In de schaarsteomstandigheden krijgen dieren niet voldoende voer om te eten en gaan ze meestal door met eten als gevolg van niet-beschikbaarheid en schaarse aanvoer van veevoer. Aan het einde van een dergelijke periode van schaarste ontwikkelen dieren gewoonlijk hunkering naar voedsel en ongecontroleerd eetgedrag. Het is dus gewenst om voorzichtig te zijn bij het voeren van de boerderijdieren nadat het vloedwater is teruggetrokken.

Vereisten voor een noodkamp:

De geschatte hoeveelheden van verschillende voedermiddelen die nodig zijn voor het voederen van 1000 stuks runderen en buffels gedurende een periode van een maand zijn als leidraad uitgewerkt.

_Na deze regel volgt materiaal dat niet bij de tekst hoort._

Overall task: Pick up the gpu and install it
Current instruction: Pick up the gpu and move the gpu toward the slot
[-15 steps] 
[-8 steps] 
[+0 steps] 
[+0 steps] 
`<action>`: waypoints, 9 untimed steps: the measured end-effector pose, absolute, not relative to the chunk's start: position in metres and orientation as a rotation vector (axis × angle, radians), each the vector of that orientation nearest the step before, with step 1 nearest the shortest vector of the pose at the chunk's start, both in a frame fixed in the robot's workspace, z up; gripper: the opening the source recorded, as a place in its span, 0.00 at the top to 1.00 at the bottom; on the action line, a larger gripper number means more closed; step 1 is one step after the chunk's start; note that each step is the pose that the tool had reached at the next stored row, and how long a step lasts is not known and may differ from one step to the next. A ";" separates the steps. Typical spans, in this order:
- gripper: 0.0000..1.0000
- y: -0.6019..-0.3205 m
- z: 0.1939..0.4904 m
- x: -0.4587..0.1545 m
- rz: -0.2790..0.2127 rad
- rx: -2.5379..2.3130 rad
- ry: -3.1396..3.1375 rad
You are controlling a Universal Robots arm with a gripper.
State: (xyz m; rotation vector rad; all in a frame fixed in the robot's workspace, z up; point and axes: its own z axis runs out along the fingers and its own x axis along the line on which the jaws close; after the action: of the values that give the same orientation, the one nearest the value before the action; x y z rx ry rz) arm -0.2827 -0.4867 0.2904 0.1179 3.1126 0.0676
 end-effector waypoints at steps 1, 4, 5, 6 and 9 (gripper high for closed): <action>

Op rantsoen gebaseerde voeders en voeders, enz .:

De geschatte behoefte aan voedermiddelen voor een noodkamp met 40% volwassen mannelijke, 40% volwassen vrouwelijke en 20% jonge dieren is hieronder gegeven (Baruah et al, 1985).

Feed and Fodder Bank:

Het creëren van voeder- en voederbanken is een basisvereiste voor predicatorbeheer. Het omvat-weide verbetering. Toepassing van technieken voor het behoud van voedergewassen. Beheer van de bezettingsgraad, Promotie van zaden die bloeien vanaf de eerste irrigatie, Introductie van droogtebestendige en watergedragen tolerante plantenvariëteiten.

Gewasresten van belangrijke granen zoals rijst en tarwestro. Grove granen, peulvruchten, hazen, overgebleven na het verwijderen van granen, grassen uit de periferie van braakliggende terreinen en landbouwgronden kunnen worden geoogst en opgeslagen als hooi, Gramin Feed en Fodder Bhandaran Yojna Ministerie van Landbouw en Samenwerking.